Work item
Restate word for word the lines of the material below, from the line with "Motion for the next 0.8" to the line with "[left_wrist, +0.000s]", both lines included, and no others.

Records
━━━━━━━━━━━━━━━━

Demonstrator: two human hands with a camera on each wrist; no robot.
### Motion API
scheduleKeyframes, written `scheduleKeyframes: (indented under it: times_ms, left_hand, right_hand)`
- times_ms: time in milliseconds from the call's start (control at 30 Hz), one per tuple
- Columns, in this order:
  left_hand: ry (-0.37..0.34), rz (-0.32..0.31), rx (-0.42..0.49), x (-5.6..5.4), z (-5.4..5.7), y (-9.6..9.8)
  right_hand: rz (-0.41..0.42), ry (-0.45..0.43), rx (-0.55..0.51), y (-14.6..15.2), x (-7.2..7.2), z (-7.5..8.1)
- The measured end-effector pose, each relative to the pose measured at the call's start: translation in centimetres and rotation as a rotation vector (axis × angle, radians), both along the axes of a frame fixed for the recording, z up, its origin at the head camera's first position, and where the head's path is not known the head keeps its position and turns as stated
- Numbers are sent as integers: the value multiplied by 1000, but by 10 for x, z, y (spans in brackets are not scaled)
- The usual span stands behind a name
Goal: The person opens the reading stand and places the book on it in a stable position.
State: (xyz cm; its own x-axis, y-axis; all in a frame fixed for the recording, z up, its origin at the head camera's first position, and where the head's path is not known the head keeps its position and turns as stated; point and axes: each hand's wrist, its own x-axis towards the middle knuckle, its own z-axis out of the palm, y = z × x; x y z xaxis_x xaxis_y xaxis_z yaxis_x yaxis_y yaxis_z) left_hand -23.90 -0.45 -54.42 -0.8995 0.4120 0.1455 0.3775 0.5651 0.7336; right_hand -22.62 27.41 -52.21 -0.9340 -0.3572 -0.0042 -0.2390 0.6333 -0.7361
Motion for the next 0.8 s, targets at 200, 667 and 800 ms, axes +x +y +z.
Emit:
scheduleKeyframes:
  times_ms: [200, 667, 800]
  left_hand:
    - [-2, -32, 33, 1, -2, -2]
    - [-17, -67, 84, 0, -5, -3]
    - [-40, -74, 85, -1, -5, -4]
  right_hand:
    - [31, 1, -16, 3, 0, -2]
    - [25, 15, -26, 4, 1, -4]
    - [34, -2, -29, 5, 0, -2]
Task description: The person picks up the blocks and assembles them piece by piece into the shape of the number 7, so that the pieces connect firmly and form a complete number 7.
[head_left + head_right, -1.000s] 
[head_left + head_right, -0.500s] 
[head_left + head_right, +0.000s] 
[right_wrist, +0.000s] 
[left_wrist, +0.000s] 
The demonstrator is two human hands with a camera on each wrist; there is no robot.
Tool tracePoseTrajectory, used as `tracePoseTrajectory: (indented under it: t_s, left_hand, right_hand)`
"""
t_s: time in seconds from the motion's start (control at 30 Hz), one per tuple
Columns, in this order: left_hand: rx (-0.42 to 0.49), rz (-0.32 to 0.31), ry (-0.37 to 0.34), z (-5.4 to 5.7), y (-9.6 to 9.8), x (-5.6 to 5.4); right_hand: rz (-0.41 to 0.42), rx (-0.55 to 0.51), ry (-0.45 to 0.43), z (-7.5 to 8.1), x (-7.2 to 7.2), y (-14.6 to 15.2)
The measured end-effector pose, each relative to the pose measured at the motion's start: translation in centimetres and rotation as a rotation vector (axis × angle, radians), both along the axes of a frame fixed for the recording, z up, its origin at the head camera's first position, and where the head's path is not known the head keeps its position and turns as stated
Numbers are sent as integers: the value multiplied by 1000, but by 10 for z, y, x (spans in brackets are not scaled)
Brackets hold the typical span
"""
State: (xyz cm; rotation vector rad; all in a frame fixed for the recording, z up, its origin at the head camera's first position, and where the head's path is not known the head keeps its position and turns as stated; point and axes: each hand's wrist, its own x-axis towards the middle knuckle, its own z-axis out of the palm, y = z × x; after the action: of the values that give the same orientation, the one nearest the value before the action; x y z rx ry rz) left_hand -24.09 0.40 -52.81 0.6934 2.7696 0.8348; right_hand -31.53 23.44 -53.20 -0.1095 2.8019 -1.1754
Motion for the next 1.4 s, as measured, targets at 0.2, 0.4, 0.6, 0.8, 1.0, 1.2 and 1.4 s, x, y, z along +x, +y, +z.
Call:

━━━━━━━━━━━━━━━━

Exercise output
Motion for the next 0.8 s, targets at 200, 667 and 800 ms, axes +x +y +z.
Emit:
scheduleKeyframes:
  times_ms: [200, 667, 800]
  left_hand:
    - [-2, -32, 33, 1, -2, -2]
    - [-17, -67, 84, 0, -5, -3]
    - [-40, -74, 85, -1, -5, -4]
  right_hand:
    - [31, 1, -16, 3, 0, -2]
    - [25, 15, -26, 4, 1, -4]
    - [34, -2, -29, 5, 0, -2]
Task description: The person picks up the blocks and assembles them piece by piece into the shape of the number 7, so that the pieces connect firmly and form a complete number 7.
[head_left + head_right, -1.000s] 
[head_left + head_right, -0.500s] 
[head_left + head_right, +0.000s] 
[right_wrist, +0.000s] 
[left_wrist, +0.000s] 

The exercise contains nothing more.